▸ **PROBLEM TO WORK ON**: Transcribe the material from its first line onward, ending with the line that contains "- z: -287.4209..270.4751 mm" and adding nothing beyond it.

▸ **RECORDED DATA**:
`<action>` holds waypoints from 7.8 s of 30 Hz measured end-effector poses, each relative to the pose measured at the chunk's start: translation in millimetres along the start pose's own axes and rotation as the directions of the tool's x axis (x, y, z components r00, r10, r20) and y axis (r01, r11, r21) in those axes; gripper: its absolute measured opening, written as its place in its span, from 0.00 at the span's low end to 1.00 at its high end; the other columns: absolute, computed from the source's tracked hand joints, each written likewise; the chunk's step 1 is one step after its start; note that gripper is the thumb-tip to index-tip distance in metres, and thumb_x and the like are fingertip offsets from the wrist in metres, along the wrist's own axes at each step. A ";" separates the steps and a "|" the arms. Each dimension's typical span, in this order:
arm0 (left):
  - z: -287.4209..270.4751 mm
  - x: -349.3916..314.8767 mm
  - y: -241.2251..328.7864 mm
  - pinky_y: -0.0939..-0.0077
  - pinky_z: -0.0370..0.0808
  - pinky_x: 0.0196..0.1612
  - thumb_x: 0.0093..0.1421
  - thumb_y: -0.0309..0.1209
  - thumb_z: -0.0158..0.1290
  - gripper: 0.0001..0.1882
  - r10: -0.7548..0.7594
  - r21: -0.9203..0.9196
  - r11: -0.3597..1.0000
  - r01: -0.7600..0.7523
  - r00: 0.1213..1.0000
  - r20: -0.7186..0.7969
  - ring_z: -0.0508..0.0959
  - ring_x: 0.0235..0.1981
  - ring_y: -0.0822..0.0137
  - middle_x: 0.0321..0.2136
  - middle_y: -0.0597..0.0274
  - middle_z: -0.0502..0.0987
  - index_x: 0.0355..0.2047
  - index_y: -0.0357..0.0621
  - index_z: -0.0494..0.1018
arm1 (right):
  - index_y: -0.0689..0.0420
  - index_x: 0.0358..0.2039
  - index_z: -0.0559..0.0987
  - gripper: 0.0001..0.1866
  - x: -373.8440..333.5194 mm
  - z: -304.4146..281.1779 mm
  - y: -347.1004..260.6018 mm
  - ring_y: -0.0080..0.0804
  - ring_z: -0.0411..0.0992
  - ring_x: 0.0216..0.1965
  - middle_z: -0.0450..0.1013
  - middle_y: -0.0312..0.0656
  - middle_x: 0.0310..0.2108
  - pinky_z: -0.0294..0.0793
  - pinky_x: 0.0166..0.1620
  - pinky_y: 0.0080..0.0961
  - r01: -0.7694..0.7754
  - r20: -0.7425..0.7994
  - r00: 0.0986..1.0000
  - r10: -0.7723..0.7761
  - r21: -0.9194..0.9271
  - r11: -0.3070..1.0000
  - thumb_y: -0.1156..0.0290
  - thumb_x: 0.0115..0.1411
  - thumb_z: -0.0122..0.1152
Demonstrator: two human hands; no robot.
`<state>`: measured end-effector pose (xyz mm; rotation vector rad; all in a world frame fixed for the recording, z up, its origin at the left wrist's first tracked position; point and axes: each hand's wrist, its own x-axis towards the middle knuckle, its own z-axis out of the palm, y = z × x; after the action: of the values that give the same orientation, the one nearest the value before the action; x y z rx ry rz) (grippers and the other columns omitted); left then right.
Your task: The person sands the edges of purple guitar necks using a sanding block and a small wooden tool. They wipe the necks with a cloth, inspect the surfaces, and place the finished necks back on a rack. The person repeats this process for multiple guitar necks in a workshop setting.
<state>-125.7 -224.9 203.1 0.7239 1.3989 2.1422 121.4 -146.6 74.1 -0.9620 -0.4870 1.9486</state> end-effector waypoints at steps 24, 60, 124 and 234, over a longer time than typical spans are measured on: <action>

▸ **WRITTEN RESPONSE**:
`<action>` holds waypoints from 7.8 s of 30 Hz measured end-effector poses, each relative to the pose measured at the chunk's start: translation in millimetres along the start pose's own axes and rotation as the directions of the tool's x axis (x, y, z components r00, r10, r20) and y axis (r01, r11, r21) in those axes; gripper: its absolute measured opening, written as its place in its span, from 0.00 at the span's low end to 1.00 at its high end; the other columns: absolute, computed from the source's tracked hand joints, each written likewise; the chunk's step 1 is one step after its start; note that gripper is the thumb-tip to index-tip distance in metres, and thumb_x and the like are fingertip offsets from the wrist in metres, along the wrist's own axes at each step. A ";" separates the steps and a "|" the arms. Each dimension's typical span, in this order:
arm0 (left):
  - z: -287.4209..270.4751 mm

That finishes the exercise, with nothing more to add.